Los niños de la guerra, por Aldo Schiappacasse

Los niños de la guerra, por Aldo Schiappacasse

Estuve en el Maracaná para ver ganar a los argentinos con una genialidad de Messi que duró 17 segundos. Eso es todo. El primer gol había sido un desgraciado autogol de los bosnios y Alejandro Sabella tuvo que desarmar su opaco dibujo táctico en el entretiempo para acompañar más eficientemente a su crack.

Fue entonces cuando Susic, el entrenador de los bosnios, se decidió a mandar a la cancha a Vedad Ibiševi?, el delantero que le dio la clasificación a su país con un dramático gol frente a Lituania. "Un gol para nosotros es mucho más que un gol", dijo exultante después del partido, "porque le damos alegría a nuestro pueblo". El mismo que fue arrasado durante la Guerra de los Balcanes y que sufrió uno de los genocidios más espantosos que recuerda la era moderna.

Ibiševi? perdió a su padre y a su tío, vio cómo su barrio era arrasado, huyó como refugiado y sobrevivió a duras penas los primeros años de su vida. Por eso la dedicatoria y el abrazo emocionado de Edin Dzeko, la estrella del Manchester City quien vivió un drama parecido. Oriundo de Sarajevo, vivió los horrores de la guerra de manera cercana. Mil doscientos niños murieron allí durante el conflicto, y para mantenerse con vida, se encerró en una pieza de 35 metros cuadrados con otras quince personas.

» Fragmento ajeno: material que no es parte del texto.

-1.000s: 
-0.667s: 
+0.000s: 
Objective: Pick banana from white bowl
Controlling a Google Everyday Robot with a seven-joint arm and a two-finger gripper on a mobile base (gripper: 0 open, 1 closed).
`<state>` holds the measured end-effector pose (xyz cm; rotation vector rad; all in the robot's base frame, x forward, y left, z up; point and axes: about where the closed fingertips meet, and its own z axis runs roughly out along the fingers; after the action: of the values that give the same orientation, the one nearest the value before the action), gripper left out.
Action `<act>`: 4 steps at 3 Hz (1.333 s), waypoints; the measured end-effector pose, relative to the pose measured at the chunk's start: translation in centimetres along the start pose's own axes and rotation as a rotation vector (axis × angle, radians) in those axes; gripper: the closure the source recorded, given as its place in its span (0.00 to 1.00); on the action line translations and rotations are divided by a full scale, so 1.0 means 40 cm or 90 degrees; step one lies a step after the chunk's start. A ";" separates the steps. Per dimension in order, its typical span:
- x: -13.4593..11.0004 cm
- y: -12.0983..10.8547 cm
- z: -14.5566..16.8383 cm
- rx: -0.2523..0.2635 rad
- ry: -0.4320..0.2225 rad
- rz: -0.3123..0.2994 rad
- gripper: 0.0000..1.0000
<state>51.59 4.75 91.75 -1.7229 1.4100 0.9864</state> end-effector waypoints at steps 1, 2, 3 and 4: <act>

Lo crió su abuelo y su único consuelo era ver en la muralla el póster de su ídolo, el ucraniano Andriy Shevchenko. "Mi infancia fue una mierda", respondió en una entrevista, dejando en claro que cada gol que celebró en su vida, primero en Alemania y ahora en Manchester, era una venganza con el destino.

Cuando ambos se juntaron estuvieron cerca del empate, que pudo ser un justo premio, porque complicaron a Argentina, uno de los favoritos del certamen que se equivocó en la táctica pero que tiene un genio al que le bastan 17 segundos para decirle a todos que aspira a ser el Rey.